● **What you will do**
Search the listing for the string "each" and copy every line that contains it.

● **Data block**
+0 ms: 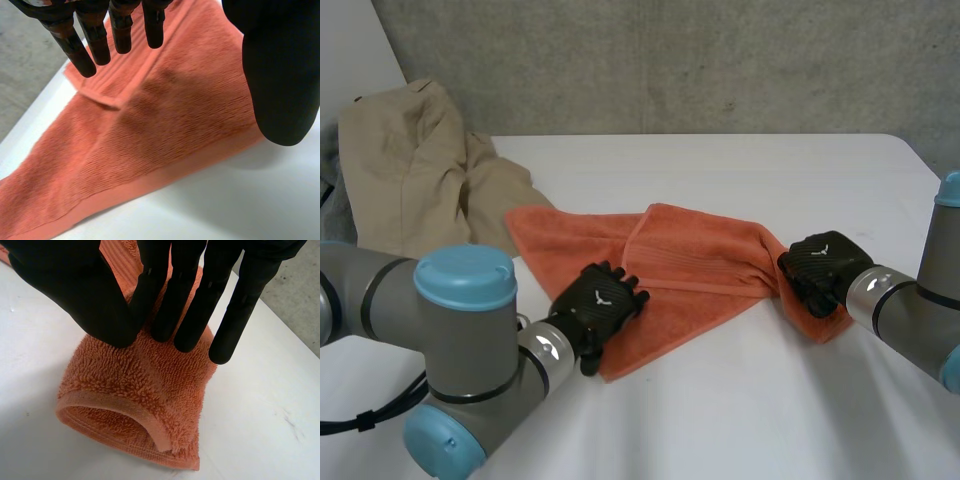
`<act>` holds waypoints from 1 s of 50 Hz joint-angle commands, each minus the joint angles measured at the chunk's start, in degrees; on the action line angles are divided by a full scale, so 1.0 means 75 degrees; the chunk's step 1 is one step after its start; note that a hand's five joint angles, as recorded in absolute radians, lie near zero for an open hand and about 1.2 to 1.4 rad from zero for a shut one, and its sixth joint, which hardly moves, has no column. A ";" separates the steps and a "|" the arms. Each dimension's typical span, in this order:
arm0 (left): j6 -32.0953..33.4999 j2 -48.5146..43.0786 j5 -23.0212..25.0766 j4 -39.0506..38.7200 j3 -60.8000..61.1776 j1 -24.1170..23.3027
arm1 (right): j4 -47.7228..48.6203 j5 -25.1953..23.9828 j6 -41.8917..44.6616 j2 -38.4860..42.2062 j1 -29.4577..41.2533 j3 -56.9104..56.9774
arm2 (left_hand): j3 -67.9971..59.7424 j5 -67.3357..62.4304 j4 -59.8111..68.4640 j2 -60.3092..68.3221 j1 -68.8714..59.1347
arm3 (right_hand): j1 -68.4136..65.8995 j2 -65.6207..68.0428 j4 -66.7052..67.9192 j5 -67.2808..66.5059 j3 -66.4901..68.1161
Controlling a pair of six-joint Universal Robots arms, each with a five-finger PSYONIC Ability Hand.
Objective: Fold the laundry.
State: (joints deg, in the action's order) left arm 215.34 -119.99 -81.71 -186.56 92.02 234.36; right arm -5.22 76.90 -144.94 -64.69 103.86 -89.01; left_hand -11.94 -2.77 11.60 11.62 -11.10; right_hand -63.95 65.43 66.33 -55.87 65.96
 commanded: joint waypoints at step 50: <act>-0.0165 -0.1828 -0.0367 0.1331 -0.3011 0.0146 | 0.0005 -0.0128 -0.0151 -0.0128 -0.0137 -0.0085 | -0.9074 -0.8964 0.9119 0.9118 -0.9187 | -0.2140 0.1942 0.1823 -0.1884 0.1872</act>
State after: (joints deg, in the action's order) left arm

● **Finished exercise**
`<act>` holds waypoints from 1 s of 50 Hz joint-angle commands, each minus the joint angles measured at the chunk's start, in degrees; on the action line angles are divided by a full scale, so 1.0 means 75 degrees; the chunk's step 1 is one step after its start; note that a hand's five joint angles, as recorded in absolute radians, lie near zero for an open hand and about 1.2 to 1.4 rad from zero for a shut one, and its sixth joint, which hardly moves, has no column. A ";" separates the steps and a "|" the arms. Each dimension's typical span, in this order:
Controlling a pair of six-joint Universal Robots arms, each with a five-finger PSYONIC Ability Hand.

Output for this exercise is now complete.